Wednesday, August 16, 2006
Defending the CLT Project
Two thoughts on justifying the CLT project:
1. As someone who has spent her entire academic career teaching at Catholic law schools (Notre Dame and U of St. Thomas Minneapolis), I don't spend much time worrying about whether effort spent on exploring the contours of a Catholic legal theory is a waste of time. I simply consider it to be part of my job. Isn't that what Ex Corde Ecclesiae demands of us? Some excerpts:
31. Through teaching and research, a Catholic University offers an indispensable contribution to the Church. In fact, it prepares men and women who, inspired by Christian principles and helped to live their Christian vocation in a mature and responsible manner, will be able to assume positions of responsibility in the Church. Moreover, by offering the results of its scientific research, a Catholic University will be able to help the Church respond to the problems and needs of this age.
32. A Catholic University, as any University, is immersed in human society; as an extension of its service to the Church, and always within its proper competence, it is called on to become an ever more effective instrument of cultural progress for individuals as well as for society. Included among its research activities, therefore, will be a study of serious contemporary problems in areas such as the dignity of human life, the promotion of justice for all, the quality of personal and family life, the protection of nature, the search for peace and political stability, a more just sharing in the world's resources, and a new economic and political order that will better serve the human community at a national and international level. University research will seek to discover the roots and causes of the serious problems of our time, paying special attention to their ethical and religious dimensions.
If need be, a Catholic University must have the courage to speak uncomfortable truths which do not please public opinion, but which are necessary to safeguard the authentic good of society.
33. A specific priority is the need to examine and evaluate the predominant values and norms of modern society and culture in a Christian perspective, and the responsibility to try to communicate to society those ethical and religious principles which give full meaning to human life. In this way a University can contribute further to the development of a true Christian anthropology, founded on the person of Christ, which will bring the dynamism of the creation and redemption to bear on reality and on the correct solution to the problems of life.

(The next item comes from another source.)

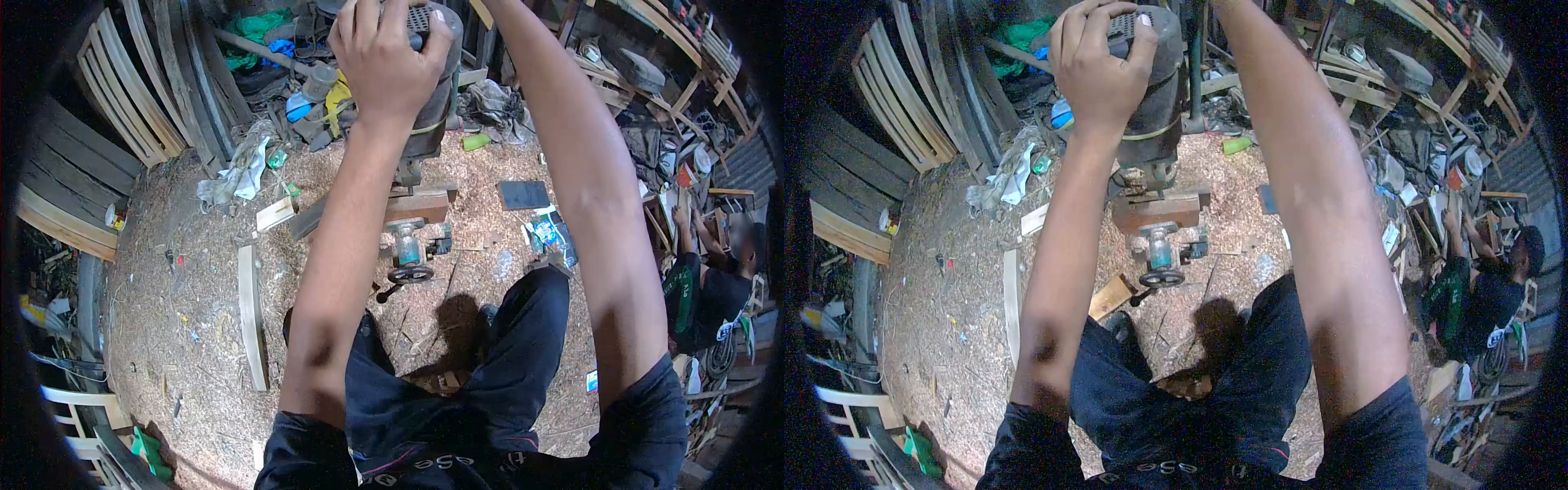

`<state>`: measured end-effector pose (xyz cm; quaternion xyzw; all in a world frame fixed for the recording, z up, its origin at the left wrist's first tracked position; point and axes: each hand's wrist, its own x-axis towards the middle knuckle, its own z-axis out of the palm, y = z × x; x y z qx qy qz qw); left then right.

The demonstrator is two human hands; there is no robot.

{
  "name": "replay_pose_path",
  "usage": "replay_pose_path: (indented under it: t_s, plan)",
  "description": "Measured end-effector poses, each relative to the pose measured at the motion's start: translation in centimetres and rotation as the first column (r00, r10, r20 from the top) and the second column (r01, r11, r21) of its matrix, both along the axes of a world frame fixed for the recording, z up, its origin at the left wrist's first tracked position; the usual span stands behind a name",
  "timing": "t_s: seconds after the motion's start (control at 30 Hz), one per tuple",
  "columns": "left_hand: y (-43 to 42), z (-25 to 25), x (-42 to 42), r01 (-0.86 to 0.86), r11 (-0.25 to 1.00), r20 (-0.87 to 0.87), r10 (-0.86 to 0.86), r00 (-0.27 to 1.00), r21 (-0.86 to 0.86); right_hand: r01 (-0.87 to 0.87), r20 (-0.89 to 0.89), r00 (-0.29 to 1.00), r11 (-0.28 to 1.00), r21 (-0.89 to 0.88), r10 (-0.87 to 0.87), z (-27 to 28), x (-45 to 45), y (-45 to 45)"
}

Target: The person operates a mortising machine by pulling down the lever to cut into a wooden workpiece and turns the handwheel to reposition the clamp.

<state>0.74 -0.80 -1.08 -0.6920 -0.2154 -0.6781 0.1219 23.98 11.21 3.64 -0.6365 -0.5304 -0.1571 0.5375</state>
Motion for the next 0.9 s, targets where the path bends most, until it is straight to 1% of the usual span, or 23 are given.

I realize this might not be of much comfort to those who are not teaching at Catholic universities, but I think an argument could be made that Catholics teaching at non-Catholic universities share these responsibilities to some degree.
2. One aspect of the CLT project that hasn't been mentioned yet in this debate is the extent to which it is aimed at helping the Church figure out the appropriate responses to some of the difficult issues debated in the posts of MOJ (compare paragraph 31 of the Ex corde excerpt above with para. 32 & 33). In addition to trying to persuade the World to shape itself according to Catholic principles, aren't we, as lay people with, theoretically at least, some particular expertise in legal theory, supposed to be helping the Church think through new developments? Aren't we "where the Church does its thinking"? It seems to me that this aspect of the Project needs no defense against criticisms such as the one that started this discussion.
It does, however, raise some other questions for us. Such as: Is "the Church" listening to us? And, even more interesting, to me, (again quoting Paragraph 31 of Ex corde) exactly who are the "women who, inspired by Christian principles and helped to live their Christian vocation in a mature and responsible manner, will be able to assume positions of responsibility in the Church" (emphasis added)?